Sono sempre più convinto che il Sars-Cov-2 abbia creato nel mondo una sorta di impazzimento collettivo. Impazzimento che in Italia, per quel che possiamo valutare, ha raggiunto vertici irraggiungibili. Fenomeni obiettivamente assurdi sono sotto gli occhi di milioni di cittadini, ma nessuno sembra minimamente rilevarli. Tra i più significativi spicca quella sorta di apparente immunità dal virus che tutti gli studi televisivi sembra abbiano acquisito, non si sa bene in forza di quale misterioso antidoto.
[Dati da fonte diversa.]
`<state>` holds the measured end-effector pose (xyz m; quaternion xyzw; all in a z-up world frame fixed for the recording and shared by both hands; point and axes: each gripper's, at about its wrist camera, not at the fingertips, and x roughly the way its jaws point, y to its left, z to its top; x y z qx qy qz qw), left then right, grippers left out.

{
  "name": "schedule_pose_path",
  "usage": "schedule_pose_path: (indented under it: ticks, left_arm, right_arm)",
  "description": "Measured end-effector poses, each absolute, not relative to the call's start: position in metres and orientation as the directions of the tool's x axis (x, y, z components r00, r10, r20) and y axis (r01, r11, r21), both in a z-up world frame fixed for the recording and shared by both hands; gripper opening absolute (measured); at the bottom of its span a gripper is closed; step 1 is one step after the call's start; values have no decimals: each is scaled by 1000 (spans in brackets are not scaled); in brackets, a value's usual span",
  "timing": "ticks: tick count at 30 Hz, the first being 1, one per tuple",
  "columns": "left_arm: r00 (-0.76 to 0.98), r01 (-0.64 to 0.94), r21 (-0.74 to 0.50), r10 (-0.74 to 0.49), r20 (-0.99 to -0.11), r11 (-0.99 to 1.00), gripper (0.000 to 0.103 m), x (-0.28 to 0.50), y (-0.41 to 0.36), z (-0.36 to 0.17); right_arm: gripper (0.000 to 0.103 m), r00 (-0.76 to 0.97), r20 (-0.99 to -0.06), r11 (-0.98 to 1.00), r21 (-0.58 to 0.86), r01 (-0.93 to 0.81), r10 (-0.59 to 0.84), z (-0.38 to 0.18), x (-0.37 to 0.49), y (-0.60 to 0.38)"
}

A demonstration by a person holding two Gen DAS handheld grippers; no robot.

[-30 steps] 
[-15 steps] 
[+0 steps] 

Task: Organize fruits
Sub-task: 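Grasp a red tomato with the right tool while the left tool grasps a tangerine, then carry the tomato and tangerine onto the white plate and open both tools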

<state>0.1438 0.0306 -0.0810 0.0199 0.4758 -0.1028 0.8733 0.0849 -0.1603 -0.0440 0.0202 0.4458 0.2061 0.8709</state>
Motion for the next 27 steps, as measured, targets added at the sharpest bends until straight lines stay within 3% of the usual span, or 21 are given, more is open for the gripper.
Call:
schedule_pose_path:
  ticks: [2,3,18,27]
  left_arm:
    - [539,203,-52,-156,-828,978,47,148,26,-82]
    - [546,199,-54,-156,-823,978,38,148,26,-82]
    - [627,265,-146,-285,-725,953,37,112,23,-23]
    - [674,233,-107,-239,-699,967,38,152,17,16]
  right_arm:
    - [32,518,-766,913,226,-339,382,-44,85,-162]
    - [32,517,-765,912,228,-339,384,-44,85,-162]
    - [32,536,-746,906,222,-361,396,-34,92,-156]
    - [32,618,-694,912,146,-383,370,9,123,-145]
E mentre il resto del Paese reale si barcamena malamente nella quotidianità virale, sovrastato da una sempre più complessa obbligatorietà delle famigerate mascherine, che qualche cervellone immagina di rendere addirittura permanenti nella sua folle visione di una nuova normalità, abbiamo appreso che negli stessi studi televisivi non esiste alcun rischio di contagio. Basta infatti seguire un qualunque programma che veda la presenza di ospiti e di un pubblico in sala, per rendersi conto che nessuno – ovviamente – indossa la medesima mascherina, pur stazionando al chiuso anche per alcune ore. Ci si bacia e ci si abbraccia secondo la vecchia normalità e, soprattutto nei programmi di puro intrattenimento, il distanziamento tanto invocato dai numerosi Savonarola della catastrofe sanitaria non viene neppure accennato.
Ma il paradosso dei paradossi si raggiunge nell’ambito dei talk-show, allorquando i vari inviati sul territorio in collegamento diretto con lo studio, in cui conduttore e ospiti parlano e respirano liberamente al “chiuso”, sono costretti a portare le ingombranti mascherine super protettive all’“aperto”.
A questo punto ci si chiede: siamo scemi noi aperturisti che da tempo ci permettiamo di segnalare, insieme ad una coraggiosa pattuglia di medici che non intendono portare il cervello all’ammasso, queste e tante altre macroscopiche incongruenze, o sono scemi coloro i quali, per le più disparate ragioni personali e di bottega, stanno trasformando una epidemia oramai ampiamente sotto controllo in un grottesco teatrino sociale e politico dell’assurdo? Ai posteri l’ardua sentenza.